Give the count of lines in the records below that contain "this", with no other words.

───── Information given

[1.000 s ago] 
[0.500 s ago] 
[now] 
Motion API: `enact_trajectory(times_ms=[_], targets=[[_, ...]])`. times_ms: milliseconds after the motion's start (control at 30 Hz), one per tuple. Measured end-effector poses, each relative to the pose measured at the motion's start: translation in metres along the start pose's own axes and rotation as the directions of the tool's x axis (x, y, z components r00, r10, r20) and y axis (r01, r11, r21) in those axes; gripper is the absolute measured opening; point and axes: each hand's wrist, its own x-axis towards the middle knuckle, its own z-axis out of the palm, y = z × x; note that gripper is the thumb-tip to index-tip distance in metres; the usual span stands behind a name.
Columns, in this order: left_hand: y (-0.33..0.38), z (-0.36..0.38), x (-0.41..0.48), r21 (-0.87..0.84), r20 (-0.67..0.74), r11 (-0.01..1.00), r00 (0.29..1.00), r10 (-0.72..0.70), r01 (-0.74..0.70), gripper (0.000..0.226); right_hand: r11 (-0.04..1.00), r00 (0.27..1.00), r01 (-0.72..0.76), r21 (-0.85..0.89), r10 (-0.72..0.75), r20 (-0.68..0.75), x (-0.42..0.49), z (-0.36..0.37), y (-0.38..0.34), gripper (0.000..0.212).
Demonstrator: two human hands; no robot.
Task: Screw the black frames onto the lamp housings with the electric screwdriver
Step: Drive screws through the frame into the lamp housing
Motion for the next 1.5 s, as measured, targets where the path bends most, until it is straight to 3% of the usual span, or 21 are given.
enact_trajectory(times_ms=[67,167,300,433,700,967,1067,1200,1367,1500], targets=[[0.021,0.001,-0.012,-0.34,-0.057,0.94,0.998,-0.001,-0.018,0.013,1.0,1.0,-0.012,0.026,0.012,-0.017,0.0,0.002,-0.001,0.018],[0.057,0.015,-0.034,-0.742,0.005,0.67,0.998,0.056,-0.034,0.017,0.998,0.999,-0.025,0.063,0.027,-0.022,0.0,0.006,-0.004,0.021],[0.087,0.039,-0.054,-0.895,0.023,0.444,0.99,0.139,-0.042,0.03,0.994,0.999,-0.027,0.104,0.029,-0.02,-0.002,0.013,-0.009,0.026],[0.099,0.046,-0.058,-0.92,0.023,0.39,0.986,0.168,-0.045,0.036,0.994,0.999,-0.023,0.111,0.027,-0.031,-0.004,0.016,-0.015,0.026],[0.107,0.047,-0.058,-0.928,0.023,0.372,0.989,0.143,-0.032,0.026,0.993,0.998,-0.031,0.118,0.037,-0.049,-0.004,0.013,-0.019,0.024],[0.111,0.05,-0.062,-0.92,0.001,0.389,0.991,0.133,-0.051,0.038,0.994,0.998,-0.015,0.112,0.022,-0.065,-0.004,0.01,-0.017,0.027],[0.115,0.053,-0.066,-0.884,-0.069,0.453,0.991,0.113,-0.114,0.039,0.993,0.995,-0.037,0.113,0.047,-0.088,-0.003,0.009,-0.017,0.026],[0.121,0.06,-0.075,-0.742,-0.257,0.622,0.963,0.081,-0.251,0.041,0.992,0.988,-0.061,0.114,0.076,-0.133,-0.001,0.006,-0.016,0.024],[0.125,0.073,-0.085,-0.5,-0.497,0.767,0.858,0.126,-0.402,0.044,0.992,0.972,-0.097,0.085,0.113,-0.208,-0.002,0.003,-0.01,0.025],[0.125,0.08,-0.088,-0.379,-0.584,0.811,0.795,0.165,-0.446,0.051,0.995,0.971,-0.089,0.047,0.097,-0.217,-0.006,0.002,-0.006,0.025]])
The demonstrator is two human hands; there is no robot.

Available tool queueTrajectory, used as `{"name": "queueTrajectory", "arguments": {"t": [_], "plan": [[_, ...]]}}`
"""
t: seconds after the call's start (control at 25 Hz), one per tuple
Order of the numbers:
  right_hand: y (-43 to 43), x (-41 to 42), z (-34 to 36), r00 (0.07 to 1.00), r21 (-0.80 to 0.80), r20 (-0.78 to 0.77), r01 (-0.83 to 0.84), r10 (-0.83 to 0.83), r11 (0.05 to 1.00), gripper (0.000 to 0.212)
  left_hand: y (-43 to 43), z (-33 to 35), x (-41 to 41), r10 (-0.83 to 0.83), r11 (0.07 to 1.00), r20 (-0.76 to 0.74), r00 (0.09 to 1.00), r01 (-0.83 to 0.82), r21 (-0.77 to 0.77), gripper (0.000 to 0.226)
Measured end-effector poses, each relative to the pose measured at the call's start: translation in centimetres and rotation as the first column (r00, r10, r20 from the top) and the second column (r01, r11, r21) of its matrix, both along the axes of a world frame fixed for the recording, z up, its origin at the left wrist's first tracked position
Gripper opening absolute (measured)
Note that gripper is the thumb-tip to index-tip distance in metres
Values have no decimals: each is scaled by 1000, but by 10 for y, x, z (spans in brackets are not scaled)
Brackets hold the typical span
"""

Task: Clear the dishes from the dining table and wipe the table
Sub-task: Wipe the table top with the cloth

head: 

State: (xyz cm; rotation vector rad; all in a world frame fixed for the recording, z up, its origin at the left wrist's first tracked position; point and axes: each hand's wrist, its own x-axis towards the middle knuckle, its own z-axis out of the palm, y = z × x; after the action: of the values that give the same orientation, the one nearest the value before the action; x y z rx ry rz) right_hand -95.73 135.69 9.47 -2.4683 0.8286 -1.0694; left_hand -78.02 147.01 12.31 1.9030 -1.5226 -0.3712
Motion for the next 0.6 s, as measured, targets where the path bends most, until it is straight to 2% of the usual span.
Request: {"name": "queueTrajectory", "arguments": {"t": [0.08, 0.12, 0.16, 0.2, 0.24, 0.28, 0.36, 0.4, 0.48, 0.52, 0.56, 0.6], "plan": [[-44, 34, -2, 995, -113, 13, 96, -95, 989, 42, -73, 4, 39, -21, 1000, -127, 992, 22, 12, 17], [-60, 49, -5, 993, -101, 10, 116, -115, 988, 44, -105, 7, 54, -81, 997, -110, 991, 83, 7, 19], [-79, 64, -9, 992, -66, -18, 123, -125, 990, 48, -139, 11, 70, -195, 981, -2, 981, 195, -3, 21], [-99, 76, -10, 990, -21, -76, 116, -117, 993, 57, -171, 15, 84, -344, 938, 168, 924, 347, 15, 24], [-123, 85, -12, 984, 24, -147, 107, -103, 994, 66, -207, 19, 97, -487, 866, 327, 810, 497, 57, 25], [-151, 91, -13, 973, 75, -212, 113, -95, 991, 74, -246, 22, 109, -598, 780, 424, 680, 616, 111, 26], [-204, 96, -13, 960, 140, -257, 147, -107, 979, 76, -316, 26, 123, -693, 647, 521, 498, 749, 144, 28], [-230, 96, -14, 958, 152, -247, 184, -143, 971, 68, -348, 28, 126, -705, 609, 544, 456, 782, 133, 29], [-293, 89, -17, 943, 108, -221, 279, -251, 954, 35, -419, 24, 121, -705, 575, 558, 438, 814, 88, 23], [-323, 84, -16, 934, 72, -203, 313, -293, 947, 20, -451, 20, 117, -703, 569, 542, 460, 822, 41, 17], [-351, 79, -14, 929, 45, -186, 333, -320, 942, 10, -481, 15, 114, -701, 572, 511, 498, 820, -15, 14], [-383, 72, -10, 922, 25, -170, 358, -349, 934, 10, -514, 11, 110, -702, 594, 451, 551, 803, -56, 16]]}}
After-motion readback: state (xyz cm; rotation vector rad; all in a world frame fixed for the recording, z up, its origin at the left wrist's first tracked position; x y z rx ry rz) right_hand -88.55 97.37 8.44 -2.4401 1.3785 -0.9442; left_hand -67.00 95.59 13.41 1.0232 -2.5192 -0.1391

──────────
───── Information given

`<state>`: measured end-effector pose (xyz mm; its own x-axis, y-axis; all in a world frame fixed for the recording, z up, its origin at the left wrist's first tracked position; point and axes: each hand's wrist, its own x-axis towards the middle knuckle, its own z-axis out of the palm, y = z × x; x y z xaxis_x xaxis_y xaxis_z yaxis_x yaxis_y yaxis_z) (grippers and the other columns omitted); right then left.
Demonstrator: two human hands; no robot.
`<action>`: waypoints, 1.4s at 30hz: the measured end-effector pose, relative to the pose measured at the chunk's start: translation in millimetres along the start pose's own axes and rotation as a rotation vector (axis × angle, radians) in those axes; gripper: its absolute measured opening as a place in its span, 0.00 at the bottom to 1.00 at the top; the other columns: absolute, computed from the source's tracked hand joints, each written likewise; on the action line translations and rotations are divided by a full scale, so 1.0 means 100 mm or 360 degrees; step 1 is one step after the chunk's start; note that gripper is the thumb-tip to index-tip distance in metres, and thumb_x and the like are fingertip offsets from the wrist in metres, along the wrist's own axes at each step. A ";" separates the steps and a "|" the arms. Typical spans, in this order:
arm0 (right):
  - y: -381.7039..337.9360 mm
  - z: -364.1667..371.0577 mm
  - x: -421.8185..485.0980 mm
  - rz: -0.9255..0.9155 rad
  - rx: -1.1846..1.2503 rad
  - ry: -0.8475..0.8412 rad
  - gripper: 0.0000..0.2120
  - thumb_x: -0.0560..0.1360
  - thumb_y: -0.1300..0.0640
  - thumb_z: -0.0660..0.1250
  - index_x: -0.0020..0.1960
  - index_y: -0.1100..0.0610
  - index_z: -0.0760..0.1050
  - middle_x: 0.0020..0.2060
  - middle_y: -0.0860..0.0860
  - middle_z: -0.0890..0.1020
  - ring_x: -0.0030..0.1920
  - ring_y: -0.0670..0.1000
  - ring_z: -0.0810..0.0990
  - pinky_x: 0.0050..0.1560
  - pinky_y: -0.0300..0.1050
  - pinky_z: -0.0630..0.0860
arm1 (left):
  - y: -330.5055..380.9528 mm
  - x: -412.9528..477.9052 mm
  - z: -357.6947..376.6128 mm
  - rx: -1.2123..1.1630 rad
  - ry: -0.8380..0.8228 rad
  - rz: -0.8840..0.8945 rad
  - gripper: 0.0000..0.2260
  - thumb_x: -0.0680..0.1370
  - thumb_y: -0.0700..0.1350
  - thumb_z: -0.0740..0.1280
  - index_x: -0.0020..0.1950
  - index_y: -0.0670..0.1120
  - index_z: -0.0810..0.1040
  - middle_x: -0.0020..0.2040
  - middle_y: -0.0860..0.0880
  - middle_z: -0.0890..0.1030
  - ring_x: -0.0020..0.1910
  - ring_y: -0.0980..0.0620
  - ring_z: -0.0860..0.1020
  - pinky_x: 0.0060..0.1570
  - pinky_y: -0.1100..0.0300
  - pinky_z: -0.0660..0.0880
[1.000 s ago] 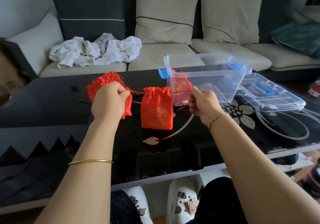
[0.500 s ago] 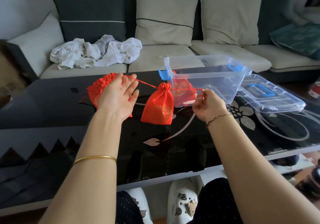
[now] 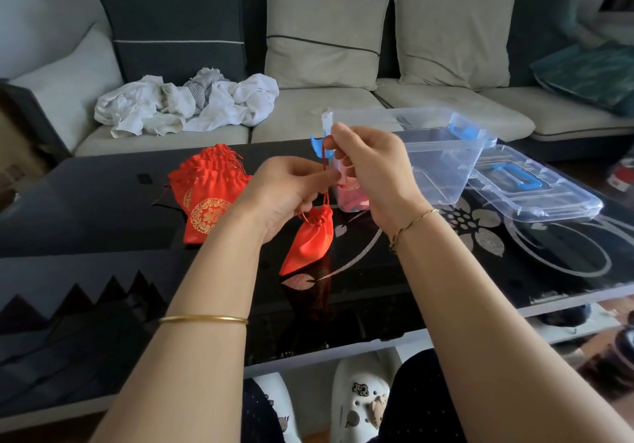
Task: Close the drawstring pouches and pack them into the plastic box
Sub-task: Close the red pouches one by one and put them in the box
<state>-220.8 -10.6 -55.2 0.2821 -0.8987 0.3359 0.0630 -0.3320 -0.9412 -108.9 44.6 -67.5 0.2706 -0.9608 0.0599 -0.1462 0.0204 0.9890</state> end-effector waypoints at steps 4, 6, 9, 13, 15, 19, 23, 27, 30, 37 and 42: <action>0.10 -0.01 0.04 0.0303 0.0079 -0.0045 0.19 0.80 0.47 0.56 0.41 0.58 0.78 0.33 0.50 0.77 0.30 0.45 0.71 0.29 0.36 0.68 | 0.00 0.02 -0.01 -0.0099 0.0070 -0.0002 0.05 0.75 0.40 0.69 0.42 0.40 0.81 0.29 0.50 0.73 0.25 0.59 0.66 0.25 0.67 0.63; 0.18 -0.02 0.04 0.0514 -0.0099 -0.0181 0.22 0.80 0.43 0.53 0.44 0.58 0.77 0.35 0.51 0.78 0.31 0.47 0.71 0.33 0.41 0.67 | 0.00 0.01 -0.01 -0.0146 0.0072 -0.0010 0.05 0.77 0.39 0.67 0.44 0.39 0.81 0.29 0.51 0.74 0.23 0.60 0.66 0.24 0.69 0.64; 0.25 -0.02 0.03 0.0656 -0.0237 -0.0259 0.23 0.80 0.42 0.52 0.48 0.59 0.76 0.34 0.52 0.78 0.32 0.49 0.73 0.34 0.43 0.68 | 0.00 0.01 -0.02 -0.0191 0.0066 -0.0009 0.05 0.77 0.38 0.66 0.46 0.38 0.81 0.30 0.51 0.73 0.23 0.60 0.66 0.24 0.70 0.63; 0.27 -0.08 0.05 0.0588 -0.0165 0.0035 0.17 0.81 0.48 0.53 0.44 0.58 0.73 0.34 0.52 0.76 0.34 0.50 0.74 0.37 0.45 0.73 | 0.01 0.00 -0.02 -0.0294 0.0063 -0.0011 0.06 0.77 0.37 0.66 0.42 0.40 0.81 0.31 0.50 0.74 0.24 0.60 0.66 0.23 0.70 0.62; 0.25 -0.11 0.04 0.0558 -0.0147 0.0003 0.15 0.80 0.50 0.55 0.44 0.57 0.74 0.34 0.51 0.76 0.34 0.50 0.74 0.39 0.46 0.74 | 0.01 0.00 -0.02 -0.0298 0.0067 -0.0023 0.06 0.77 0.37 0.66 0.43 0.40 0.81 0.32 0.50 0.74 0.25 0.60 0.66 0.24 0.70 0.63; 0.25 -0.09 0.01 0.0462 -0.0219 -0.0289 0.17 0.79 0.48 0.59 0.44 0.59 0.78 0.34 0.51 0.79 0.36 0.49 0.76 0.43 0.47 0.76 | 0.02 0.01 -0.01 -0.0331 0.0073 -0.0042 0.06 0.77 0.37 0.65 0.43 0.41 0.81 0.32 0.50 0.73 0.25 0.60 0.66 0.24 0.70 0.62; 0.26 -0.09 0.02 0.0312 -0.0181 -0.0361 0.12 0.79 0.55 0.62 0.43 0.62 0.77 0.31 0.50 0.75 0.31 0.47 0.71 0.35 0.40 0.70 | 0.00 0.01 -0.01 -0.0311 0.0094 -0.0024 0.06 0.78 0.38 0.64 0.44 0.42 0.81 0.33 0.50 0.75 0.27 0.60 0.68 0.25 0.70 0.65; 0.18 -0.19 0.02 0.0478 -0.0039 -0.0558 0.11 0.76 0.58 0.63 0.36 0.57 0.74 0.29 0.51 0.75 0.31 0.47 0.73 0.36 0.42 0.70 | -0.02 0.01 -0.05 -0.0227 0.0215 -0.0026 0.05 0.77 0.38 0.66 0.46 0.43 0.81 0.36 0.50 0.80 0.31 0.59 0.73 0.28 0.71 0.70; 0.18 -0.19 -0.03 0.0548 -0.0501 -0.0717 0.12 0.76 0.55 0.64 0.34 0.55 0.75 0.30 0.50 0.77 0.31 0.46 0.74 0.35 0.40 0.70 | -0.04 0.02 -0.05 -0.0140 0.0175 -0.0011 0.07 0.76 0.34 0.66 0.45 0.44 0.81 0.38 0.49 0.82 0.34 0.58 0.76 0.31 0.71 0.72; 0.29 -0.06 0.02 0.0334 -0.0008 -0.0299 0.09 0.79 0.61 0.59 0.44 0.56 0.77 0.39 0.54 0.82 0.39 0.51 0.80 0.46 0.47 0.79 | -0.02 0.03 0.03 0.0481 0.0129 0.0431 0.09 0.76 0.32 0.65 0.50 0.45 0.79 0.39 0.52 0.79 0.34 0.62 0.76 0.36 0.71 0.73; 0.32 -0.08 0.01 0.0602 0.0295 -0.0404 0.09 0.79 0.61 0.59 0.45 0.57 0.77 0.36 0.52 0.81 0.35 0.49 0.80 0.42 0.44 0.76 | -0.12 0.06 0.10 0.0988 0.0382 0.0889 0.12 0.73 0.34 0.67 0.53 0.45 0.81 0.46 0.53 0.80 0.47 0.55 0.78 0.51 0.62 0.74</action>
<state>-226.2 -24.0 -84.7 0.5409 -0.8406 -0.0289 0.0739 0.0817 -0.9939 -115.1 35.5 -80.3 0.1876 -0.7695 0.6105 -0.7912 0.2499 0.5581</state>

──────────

Answer section » 2